IOPS limits applied to some VMs can affect VMs that do not use the storage policy rule. Figure 3 shows a VM with no IOPS limits applied, yet the overall I/O was reduced during the same period as the VM shown in Figure 2. How does this happen? In this case, the VM shown in Figure 3 is copying files to and from the VM shown in Figure 2. Since it is interacting with a VM using IOPS limits, it is being constrained by that VM. Note here that unlike the VM shown in Figure 2, the VM shown in Figure 3 does not have any significant increase in vSCSI latency. This is because the reduction in I/O is being forced by the other VM in this interaction, and not by a policy applied to this VM.
Figure 3. A VM not using an IOPS limit rule being affected by a VM using an IOPS limit rule.

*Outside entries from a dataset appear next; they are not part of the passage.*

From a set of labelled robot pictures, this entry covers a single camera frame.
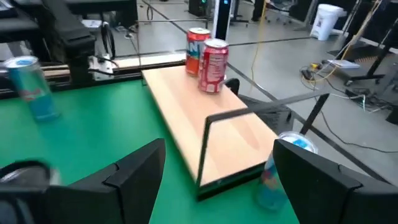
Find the yellow hanging cord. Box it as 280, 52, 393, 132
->
250, 0, 268, 93

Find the white Celsius can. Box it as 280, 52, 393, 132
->
0, 159, 62, 187

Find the black arm base cable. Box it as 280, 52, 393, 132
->
99, 21, 121, 68

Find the wooden shelf with black frame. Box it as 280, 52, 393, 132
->
136, 19, 331, 202

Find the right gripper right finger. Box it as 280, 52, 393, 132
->
272, 139, 398, 224

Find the yellow floor cable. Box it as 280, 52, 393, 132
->
300, 0, 384, 83

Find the blue silver Red Bull can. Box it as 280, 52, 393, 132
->
2, 55, 60, 123
256, 130, 318, 212

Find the red Coca-Cola can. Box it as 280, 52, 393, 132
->
198, 38, 230, 95

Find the white lamp stand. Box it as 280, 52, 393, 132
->
212, 0, 233, 41

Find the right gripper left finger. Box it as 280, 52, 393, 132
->
49, 138, 167, 224

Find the black floor stand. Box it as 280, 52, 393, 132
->
343, 18, 398, 86

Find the white paper stack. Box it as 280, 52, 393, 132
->
326, 58, 361, 70

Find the orange Fanta can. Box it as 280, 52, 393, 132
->
185, 27, 212, 77

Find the white trash bin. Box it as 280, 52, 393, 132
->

It is easy to see how IOPS limits could have secondary impacts to multi-tiered applications, or systems that regularly interact with each other. Unfortunately, this reduction in performance could go easily undetected, as latency would not be the leading indicator of a performance issue.
Are you seeing higher than expected latencies in your vSAN cluster? If so, check those IOPS limit storage policy rules. While IOPS limit rules in storage policies can provide an easy way to cap resource usage, how it presents the throttled activity can be misleading to a user viewing performance metrics who may be unaware that IOPS limits may be in use.